Nunca passou pela cabeça da cozinheira Valéria Maria de Andrade morar numa casa de retalhos de madeira. Muito menos invadir área pública. Há cinco anos, gastava os R$ 500 que ganhava como cozinheira com o aluguel. O marido, pescador, botava comida na mesa. Até que um dia, descobriu que estava grávida e, para completar, passou a cuidar dos três filhos do primeiro casamento do companheiro, abandonados pela mãe. Com tantas bocas para alimentar, o casal resolveu construir uma palafita, uma das 150 que já foram erguidas no bairro nos últimos anos:

— Nunca tinha morado em palafita, mas decidimos por causa dos meninos. E invadimos. Se a gente pagar aluguel, vou dar o quê para os meus filhos comerem?

O marido de Valéria trocou a rede de pesca pela carteira assinada como porteiro em Boa Viagem. Depois do expediente, varava madrugadas para construir a palafita de 40 metros quadrados e inacreditáveis dois andares só com martelo, serrote e pregos. Um gato na conta de luz garante o lazer: assistir DVDs piratas numa TV de 42 polegadas.

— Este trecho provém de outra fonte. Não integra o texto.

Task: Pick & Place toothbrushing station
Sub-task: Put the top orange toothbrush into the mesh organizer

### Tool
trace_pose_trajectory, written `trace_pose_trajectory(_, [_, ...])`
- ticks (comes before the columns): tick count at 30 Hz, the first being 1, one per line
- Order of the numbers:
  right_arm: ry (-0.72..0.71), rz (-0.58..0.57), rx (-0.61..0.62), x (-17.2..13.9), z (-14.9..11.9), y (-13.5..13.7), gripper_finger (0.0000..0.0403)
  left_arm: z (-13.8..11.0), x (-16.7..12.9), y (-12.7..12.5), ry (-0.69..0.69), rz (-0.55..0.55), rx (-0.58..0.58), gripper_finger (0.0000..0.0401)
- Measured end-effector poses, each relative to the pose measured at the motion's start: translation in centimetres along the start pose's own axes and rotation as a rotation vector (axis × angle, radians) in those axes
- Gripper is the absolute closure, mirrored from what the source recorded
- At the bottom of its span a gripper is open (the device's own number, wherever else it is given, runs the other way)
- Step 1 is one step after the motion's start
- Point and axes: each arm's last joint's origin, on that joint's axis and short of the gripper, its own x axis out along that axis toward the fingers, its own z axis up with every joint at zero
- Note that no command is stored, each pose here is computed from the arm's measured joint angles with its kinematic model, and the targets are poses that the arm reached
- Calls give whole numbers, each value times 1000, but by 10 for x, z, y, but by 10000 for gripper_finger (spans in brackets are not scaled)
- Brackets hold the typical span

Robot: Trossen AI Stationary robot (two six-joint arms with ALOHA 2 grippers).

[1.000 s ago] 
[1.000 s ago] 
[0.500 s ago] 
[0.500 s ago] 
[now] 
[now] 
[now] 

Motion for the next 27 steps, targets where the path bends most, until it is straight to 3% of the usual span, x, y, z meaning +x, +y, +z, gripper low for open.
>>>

A louça, a casa, as crianças são lavadas com o auxílio de uma cuia. Ela sente falta de um chuveiro, coisa que sempre teve. O vaso sanitário foi colocado sobre um buraco na madeira e o esgoto vai direto para o mar. Com lágrimas, diz que queria um lugar digno para morar:

— Não quero muito, quero só dignidade para os meus filhos. A gente que mora em palafita é muito discriminado. Brasília é teimosa porque as pessoas invadiram e lutaram. Aqui você não passa fome, vai ali e pesca sururu. Não queria sair, mas construir uma casa de chão aqui.

NOS FUNDOS DO SHOPPING CENTER

Valéria já ouviu falar no programa Minha Casa Minha Vida (MCMV), que não existe no bairro — que tem 1.800 pessoas sem moradia e até quatro famílias morando sob o mesmo teto. Mas ela não se vê no programa. Acha que há apenas as modalidades de empréstimo e desconhece que há subsídios maiores para os mais pobres:

— O MCMV virou para os ricos. Só vejo gente de carro nesses edifícios.

A porteira de motel Flávia Tiburcio pagou R$ 2 mil pela habitação de apenas 25 metros quadrados em que vive com o marido e os dois filhos. Num único cômodo, há fogão, mantimentos, a cama do casal e dos filhos. Tudo sob um teto de zinco que torna a casa praticamente uma estufa sob o sol nordestino. Por isso, o lugar predileto da família é a varanda. É lá que ela espera o marido voltar do mar. Apesar de ter trabalho, sente-se frustrada por não poder pagar uma casa de verdade:

— Graças a Deus trabalho com carteira assinada, mas por causa disso cortaram o meu Bolsa Família e não tenho condições de pagar o aluguel.

Outra área de Brasília Teimosa, banhada pelo mar, agora é alvo da especulação imobiliária. Um carro de som pede que as pessoas não vendam suas casas ou o lugar será dominado por prédios de luxo. A resistência tem seu preço: terrenos valem até R$ 500 mil. O aluguel ficou mais caro, às vezes, impossível de pagar.

Palafitas proliferam-se por Recife até no canal aos fundos do shopping de luxo Riomar. Lá mora Leidiane da Silva, de 20 anos. Ela vive no Beco da Zoada, um amontoado de palafitas, com o marido e a filha de 2 anos num cubículo de dois cômodos: quarto e cozinha. A água é estocada num barril. O lugar não tem janela, nem banheiro. A solução é "fazer as necessidades na voadora”: uma sacola plástica de supermercado que é arremessada para bem longe.

— Ter um banheiro é o meu sonho. Tenho fé de que a gente vai conseguir. Um dia a gente vai sair daqui. O que me amedronta é uma dessas madeiras podres cair e eu perder minha filha na maré.